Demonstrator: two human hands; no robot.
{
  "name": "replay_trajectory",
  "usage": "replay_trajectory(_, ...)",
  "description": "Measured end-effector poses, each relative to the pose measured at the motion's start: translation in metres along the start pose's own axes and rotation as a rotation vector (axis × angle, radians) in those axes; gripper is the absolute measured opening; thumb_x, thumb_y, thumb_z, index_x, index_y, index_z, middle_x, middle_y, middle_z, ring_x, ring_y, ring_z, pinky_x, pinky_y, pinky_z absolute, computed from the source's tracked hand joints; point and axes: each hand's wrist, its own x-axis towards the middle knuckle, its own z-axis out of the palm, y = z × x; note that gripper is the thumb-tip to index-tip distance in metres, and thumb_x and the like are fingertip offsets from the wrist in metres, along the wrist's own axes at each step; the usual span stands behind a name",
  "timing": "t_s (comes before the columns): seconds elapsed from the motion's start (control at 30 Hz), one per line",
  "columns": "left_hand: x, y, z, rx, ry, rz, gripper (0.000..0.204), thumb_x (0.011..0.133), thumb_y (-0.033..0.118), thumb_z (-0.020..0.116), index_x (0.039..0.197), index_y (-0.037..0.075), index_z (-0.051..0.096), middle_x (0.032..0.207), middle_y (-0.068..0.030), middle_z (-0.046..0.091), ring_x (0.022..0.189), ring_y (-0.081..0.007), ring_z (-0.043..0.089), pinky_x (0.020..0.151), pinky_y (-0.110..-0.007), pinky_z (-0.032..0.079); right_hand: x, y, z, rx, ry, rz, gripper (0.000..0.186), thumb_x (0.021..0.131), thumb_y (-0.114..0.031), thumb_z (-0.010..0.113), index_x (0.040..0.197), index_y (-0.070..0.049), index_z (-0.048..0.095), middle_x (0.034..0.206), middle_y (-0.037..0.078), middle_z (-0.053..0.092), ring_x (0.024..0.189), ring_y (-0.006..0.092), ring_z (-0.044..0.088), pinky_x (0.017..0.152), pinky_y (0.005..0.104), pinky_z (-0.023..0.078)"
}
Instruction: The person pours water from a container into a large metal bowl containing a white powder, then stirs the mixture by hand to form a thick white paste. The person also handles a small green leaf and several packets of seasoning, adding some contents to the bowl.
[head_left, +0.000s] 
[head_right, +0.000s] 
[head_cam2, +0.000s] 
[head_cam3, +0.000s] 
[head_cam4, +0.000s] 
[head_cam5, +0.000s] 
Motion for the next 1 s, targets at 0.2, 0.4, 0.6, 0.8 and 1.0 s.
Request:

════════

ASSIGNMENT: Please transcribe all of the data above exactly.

EXERCISE SOLUTION:
Demonstrator: two human hands; no robot.
{
  "name": "replay_trajectory",
  "usage": "replay_trajectory(_, ...)",
  "description": "Measured end-effector poses, each relative to the pose measured at the motion's start: translation in metres along the start pose's own axes and rotation as a rotation vector (axis × angle, radians) in those axes; gripper is the absolute measured opening; thumb_x, thumb_y, thumb_z, index_x, index_y, index_z, middle_x, middle_y, middle_z, ring_x, ring_y, ring_z, pinky_x, pinky_y, pinky_z absolute, computed from the source's tracked hand joints; point and axes: each hand's wrist, its own x-axis towards the middle knuckle, its own z-axis out of the palm, y = z × x; note that gripper is the thumb-tip to index-tip distance in metres, and thumb_x and the like are fingertip offsets from the wrist in metres, along the wrist's own axes at each step; the usual span stands behind a name",
  "timing": "t_s (comes before the columns): seconds elapsed from the motion's start (control at 30 Hz), one per line",
  "columns": "left_hand: x, y, z, rx, ry, rz, gripper (0.000..0.204), thumb_x (0.011..0.133), thumb_y (-0.033..0.118), thumb_z (-0.020..0.116), index_x (0.039..0.197), index_y (-0.037..0.075), index_z (-0.051..0.096), middle_x (0.032..0.207), middle_y (-0.068..0.030), middle_z (-0.046..0.091), ring_x (0.022..0.189), ring_y (-0.081..0.007), ring_z (-0.043..0.089), pinky_x (0.020..0.151), pinky_y (-0.110..-0.007), pinky_z (-0.032..0.079); right_hand: x, y, z, rx, ry, rz, gripper (0.000..0.186), thumb_x (0.021..0.131), thumb_y (-0.114..0.031), thumb_z (-0.010..0.113), index_x (0.040..0.197), index_y (-0.070..0.049), index_z (-0.048..0.095), middle_x (0.034..0.206), middle_y (-0.037..0.078), middle_z (-0.053..0.092), ring_x (0.024..0.189), ring_y (-0.006..0.092), ring_z (-0.044..0.088), pinky_x (0.017..0.152), pinky_y (0.005..0.104), pinky_z (-0.023..0.078)"
}
Instruction: The person pours water from a container into a large metal bowl containing a white powder, then stirs the mixture by hand to form a thick white paste. The person also handles a small green leaf and several packets of seasoning, adding some contents to the bowl.
[head_left, +0.000s] 
[head_right, +0.000s] 
[head_cam2, +0.000s] 
[head_cam3, +0.000s] 
[head_cam4, +0.000s] 
[head_cam5, +0.000s] 
Motion for the next 1 s, targets at 0.2, 0.4, 0.6, 0.8 and 1.0 s.
Request:

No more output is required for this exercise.